Con il provvedimento in oggetto, il Tribunale di Milano si è espresso in materia di pagamenti preferenziali e legittimazione del curatore all’esperimento dell’azione di responsabilità degli amministratori.
La Corte preliminarmente fuga ogni dubbio in merito alla legittimazione del curatore all’esperimento dell’azione di responsabilità degli amministratori nei confronti dei creditori, richiamando i precedenti della Suprema Corte sul punto (Cass., sez. un., n. 1641 del 2017; Cass., n. 25610 del 2018).
Il tribunale enuncia poi alcuni principi in rifermento alla fattispecie di pagamenti preferenziali nella forma di illegittimo rimborso di finanziamenti soci, in particolare a favore di società ad essi riferibili nonché a banche verso cui i soci abbiano prestato fideiussioni.
In primo luogo, i giudici statuiscono che ”quando la società versa in stato di insufficienza patrimoniale irreversibile, il pagamento di debiti sociali senza il rispetto delle cause legittime di prelazione – quindi in violazione della par condicio creditorum – costituisce un fatto generativo di responsabilità degli amministratori verso i creditori, salvo che sia giustificato dal compimento di operazioni conservative dell’integrità e del valore del patrimonio sociale, a garanzia dei creditori medesimi, o di operazioni assimilabili”.
Traendo forza dagli arresti giurisprudenziali in merito all’analoga casistica relativa alla responsabilità del liquidatore, viene quindi affermato il necessario rispetto della par condicio creditorum, come fissata dagli artt. 2740 e 2741 c.c., che trovano applicazione pure nello stato di crisi, situazione di attuale concorso sostanziale dei creditori, ancorché il concorso formale sia ancora potenziale. Tutta la disciplina codicistica – si dice – appare invero inequivoca nella sua ratio di tutelare le pretese creditorie anche in questa fase. Inoltre, a conforto di quanto affermato, la Corte richiama l’obbligo di gestione conservativa durante la crisi, che impone di finalizzare “l’attività al fine esclusivo di conservare il valore e l’integrità del patrimonio sociale”. Peraltro, proprio in riferimento a quest’ultimo aspetto, si afferma che, a fronte di un eventuale contrasto tra le scelte imposte dalla gestione conservativa e quelle imposte dal rispetto della par condicio creditorum, ”dovrà, secondo il criterio generale di proporzionalità ed adeguatezza, prevalere la prima quando si possa ritenere che i relativi debiti sono contratti nell’interesse di tutti i creditori (appunto quelli che consentono di conservare integrità e valore del patrimonio o magari di incrementarlo).” La Corte sottolinea poi che “utili spunti per un’interpretazione analogica in chiave di deroghe all’applicazione del principio di par condicio possono essere tratti dal disposto degli art. 67, comma 2, e 111 comma 2 l.f.”

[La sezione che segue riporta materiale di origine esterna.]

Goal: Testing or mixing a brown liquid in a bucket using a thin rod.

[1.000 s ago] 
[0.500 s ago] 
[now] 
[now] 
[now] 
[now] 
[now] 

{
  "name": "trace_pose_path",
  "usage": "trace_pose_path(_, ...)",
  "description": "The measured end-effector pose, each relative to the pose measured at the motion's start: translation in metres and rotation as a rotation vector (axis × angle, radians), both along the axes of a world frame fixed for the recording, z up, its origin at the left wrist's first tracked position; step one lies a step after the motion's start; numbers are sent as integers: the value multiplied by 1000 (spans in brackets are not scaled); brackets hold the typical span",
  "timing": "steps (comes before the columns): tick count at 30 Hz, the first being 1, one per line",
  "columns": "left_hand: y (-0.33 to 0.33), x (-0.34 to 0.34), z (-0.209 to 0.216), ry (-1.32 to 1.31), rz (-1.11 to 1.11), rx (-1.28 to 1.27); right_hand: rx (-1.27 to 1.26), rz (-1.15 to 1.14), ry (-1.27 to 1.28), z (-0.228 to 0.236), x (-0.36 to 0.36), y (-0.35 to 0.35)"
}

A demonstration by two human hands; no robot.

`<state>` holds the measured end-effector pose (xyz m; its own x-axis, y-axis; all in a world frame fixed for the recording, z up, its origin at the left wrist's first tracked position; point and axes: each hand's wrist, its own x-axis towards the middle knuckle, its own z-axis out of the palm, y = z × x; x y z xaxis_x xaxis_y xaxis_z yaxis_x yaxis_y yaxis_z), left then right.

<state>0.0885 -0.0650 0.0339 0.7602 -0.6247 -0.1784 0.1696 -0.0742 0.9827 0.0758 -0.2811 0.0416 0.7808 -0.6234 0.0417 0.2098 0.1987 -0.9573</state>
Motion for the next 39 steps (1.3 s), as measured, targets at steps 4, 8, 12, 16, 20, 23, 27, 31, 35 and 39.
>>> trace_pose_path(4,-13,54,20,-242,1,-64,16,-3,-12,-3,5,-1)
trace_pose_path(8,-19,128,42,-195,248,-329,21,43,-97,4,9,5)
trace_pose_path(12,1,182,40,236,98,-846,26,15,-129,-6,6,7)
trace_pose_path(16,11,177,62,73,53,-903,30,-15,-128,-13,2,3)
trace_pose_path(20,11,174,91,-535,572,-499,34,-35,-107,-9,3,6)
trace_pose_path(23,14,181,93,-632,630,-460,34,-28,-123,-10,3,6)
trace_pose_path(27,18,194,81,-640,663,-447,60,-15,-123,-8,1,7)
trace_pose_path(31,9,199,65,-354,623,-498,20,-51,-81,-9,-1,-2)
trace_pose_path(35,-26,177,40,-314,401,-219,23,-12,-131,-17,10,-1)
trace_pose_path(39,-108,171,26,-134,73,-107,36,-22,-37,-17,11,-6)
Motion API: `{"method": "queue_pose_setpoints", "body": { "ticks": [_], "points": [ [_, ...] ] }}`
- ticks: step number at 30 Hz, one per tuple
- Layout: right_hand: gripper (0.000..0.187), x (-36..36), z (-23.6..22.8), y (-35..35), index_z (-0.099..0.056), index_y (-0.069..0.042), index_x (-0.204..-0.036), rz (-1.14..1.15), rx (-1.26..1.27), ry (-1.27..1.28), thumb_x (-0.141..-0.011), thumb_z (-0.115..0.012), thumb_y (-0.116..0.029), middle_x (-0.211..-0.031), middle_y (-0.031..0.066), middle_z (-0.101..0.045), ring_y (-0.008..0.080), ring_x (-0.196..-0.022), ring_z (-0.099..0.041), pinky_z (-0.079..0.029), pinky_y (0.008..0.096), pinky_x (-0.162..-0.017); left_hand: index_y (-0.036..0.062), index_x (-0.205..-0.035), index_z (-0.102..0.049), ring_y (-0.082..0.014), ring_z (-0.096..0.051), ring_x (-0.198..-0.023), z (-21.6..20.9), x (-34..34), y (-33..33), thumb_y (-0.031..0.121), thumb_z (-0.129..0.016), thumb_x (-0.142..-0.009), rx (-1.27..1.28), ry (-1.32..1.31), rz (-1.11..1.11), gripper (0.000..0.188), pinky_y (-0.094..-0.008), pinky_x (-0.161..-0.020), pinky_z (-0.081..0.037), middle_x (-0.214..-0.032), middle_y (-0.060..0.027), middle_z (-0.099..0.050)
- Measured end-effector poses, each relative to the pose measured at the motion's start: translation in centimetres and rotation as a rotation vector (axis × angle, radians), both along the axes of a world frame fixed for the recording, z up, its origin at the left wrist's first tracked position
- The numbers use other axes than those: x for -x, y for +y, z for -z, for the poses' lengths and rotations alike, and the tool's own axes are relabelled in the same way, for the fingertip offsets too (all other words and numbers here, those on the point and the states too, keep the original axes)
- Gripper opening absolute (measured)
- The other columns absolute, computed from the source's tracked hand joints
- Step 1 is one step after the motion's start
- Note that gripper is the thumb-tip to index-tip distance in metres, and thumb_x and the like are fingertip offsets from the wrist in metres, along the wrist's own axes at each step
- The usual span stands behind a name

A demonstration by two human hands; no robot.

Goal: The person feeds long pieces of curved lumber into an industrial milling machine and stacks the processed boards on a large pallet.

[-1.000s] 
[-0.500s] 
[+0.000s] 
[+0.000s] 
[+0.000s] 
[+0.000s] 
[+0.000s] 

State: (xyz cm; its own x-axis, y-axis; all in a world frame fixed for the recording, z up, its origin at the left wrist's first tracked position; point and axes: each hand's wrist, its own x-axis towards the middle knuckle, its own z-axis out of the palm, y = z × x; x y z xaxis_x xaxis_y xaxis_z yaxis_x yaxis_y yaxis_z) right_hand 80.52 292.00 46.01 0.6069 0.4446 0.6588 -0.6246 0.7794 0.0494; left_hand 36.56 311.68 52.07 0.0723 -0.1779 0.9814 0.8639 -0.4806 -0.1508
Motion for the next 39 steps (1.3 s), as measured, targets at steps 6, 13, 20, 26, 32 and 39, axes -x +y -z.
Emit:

In secondo luogo, il tribunale si pronuncia circa le ipotesi di responsabilità degli amministratori per sanzioni ed interessi ai danni della società per mancato pagamento di tasse, imposte o contributi. Sul punto viene richiamata la giurisprudenza dello stesso tribunale, ribadendo come ciò costituisca una grave inadempienza rispetto alla disciplina legale, la quale rappresenta un indiscutibile limite alla generale discrezionalità di cui l’attività gestoria gode, non potendo quindi essa sola giustificare la scelta di pagamento preferenziale di creditori diversi dall’erario donde consegua l’impossibilità di pagamento dei crediti contributivi, con conseguente sanzione amministrativa. Inoltre, configurandosi il pagamento di detti crediti come uno dei primi e principali obblighi dell’organo gestorio, l’onere della prova della mancanza di colpa grava tutto sull’amministratore, il quale può esimersi da responsabilità solo ove dimostri che l’inadempimento è dipeso da causa non imputabile e che non poteva essere evitata né superata con la diligenza richiesta al debitore, ai sensi dell’art. 1218 c.c.